What to work on
From the listing below, pull out all lines with "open" in them.
--------------------
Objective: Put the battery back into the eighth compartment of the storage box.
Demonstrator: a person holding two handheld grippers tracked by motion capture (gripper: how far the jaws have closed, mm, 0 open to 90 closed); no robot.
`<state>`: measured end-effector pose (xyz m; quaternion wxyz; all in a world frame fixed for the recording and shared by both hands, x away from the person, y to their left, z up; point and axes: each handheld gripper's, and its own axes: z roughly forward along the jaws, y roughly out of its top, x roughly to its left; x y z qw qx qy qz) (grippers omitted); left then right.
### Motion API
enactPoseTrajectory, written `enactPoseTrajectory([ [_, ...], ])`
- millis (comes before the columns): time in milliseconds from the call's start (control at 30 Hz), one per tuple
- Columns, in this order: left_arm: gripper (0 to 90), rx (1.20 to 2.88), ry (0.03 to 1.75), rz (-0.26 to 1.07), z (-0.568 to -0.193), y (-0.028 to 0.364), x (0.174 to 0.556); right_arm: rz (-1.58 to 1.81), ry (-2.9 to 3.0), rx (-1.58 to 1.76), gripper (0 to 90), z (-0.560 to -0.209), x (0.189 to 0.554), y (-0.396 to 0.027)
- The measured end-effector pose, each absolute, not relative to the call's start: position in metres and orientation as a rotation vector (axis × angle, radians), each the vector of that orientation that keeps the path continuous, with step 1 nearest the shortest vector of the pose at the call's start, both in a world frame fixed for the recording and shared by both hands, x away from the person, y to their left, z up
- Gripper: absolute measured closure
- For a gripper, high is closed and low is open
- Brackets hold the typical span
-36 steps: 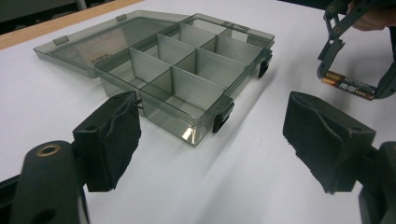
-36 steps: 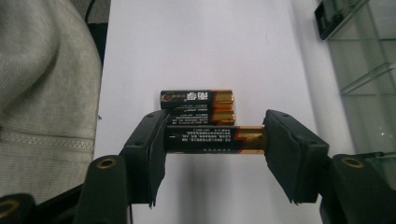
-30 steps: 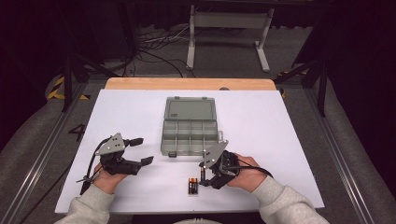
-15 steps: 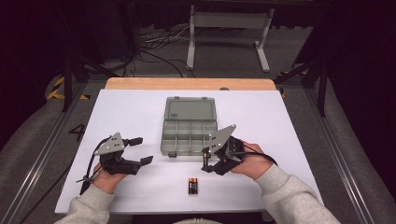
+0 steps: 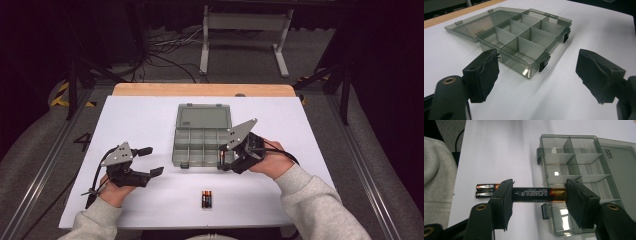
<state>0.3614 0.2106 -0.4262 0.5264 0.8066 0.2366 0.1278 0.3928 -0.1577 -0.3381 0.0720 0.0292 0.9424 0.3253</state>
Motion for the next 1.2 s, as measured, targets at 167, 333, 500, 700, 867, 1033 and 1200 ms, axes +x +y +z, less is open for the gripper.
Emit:
enactPoseTrajectory([
  [167,19.1,1.927,0.566,0.306,-0.426,0.211,0.361,0.977,2.823,0.111,41.4,-0.334,0.405,-0.161],
  [333,19.1,1.927,0.566,0.305,-0.426,0.211,0.361,0.968,2.816,0.125,41.4,-0.333,0.417,-0.163],
  [500,19.2,1.928,0.566,0.305,-0.426,0.211,0.361,0.964,2.817,0.138,41.4,-0.333,0.425,-0.163],
  [700,19.1,1.928,0.566,0.309,-0.427,0.210,0.361,0.962,2.820,0.159,41.4,-0.336,0.437,-0.165],
  [867,19.2,1.929,0.566,0.307,-0.426,0.211,0.362,0.943,2.836,0.172,41.4,-0.346,0.446,-0.165],
  [1033,19.2,1.930,0.566,0.307,-0.427,0.211,0.362,0.944,2.851,0.163,41.4,-0.356,0.452,-0.163],
  [1200,19.1,1.929,0.568,0.305,-0.427,0.211,0.362,0.926,2.867,0.153,41.4,-0.362,0.457,-0.162],
])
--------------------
Output of the exercise
Demonstrator: a person holding two handheld grippers tracked by motion capture (gripper: how far the jaws have closed, mm, 0 open to 90 closed); no robot.
- For a gripper, high is closed and low is open
Motion for the next 1.2 s, as measured, targets at 167, 333, 500, 700, 867, 1033 and 1200 ms, axes +x +y +z, less is open for the gripper.

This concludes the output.